I also get a hint of an attitude from the article that they were really concerned that the proles had interests beyond working.

Of course, the newspapers themselves had by now got in on the act, publishing crosswords and by some accounts relying on the puzzles for newsstand sales. Hypocrisy, following scaremongering and berating the British public for not toiling every hour God sends. Who’d have thought it from the press?

Of course, now the concern is that they might be enjoying sex.

So that’s mental illness

Read this account of a man slipping away into madness. It’s not about melodrama or violence, but about an ordinary person drifting towards paranoia, cutting off all contact with his family, and acquiring strange obsessions in place of normal human relationships. It’s harrowing and tragic.

The story also points out the social and legal difficulties in handling these cases. The man is clean and presentable, he can engage coherently for periods of time, and he will tell you that he is not sick — which means everyone is helpless to deal with his problems, and for good reason.

Once, the man’s family might have handled the situation by having him involuntarily committed to a psychiatric institution. For decades, it was a routine and simple procedure: If a doctor agreed that the patient had a mental illness, he could be institutionalized even against his will.
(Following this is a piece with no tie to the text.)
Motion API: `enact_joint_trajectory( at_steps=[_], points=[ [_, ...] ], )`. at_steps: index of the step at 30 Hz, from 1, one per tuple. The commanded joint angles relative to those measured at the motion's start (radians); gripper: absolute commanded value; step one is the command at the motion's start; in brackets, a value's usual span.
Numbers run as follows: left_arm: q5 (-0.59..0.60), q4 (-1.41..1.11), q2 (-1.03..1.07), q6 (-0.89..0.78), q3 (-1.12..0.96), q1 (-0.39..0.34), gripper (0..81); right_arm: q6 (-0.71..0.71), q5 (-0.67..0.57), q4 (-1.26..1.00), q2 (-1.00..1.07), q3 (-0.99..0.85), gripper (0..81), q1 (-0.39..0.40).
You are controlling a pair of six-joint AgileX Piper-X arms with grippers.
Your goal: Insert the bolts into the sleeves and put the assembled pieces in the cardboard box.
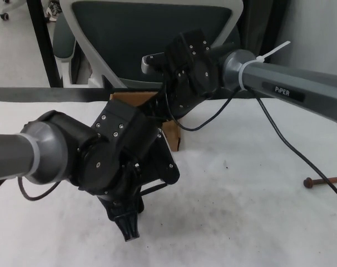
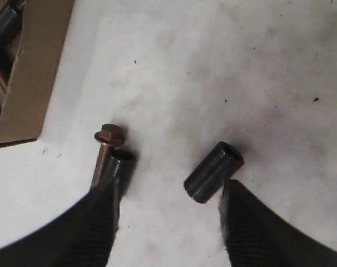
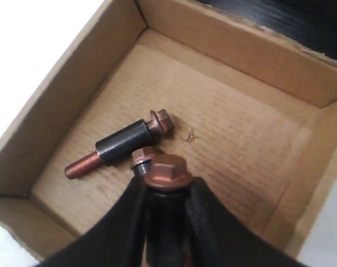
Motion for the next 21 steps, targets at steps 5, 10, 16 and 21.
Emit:
enact_joint_trajectory(
  at_steps=[5,10,16,21],
  points=[
    [0.039,0.046,0.0,0.218,-0.009,0.002,51.5,-0.006,-0.002,0.012,-0.009,-0.011,45.6,-0.007],
    [0.045,0.063,0.002,0.345,-0.009,0.004,51.5,-0.02,-0.008,0.068,-0.009,-0.011,44.4,-0.012],
    [0.066,0.089,0.052,0.373,-0.038,0.003,50.3,-0.073,-0.008,0.131,-0.012,-0.011,44.4,-0.014],
    [0.094,0.114,0.118,0.384,-0.087,0.003,49.7,-0.078,-0.008,0.174,-0.013,-0.011,44.4,-0.024]
  ],
)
The problem was that it was a process with few safeguards, and during much of the 20th century, all kinds of people who didn’t belong — from free-thinking women to gay people, minorities and rebellious children — wound up locked in hospitals where abuse was common and conditions were often bleak.

So the system changed, with one catalyst being a 1975 Supreme Court ruling that effectively restricted involuntary commitment to instances when a person becomes a “danger to self or others,” a phrase that now appears in one form or another in state laws across the country.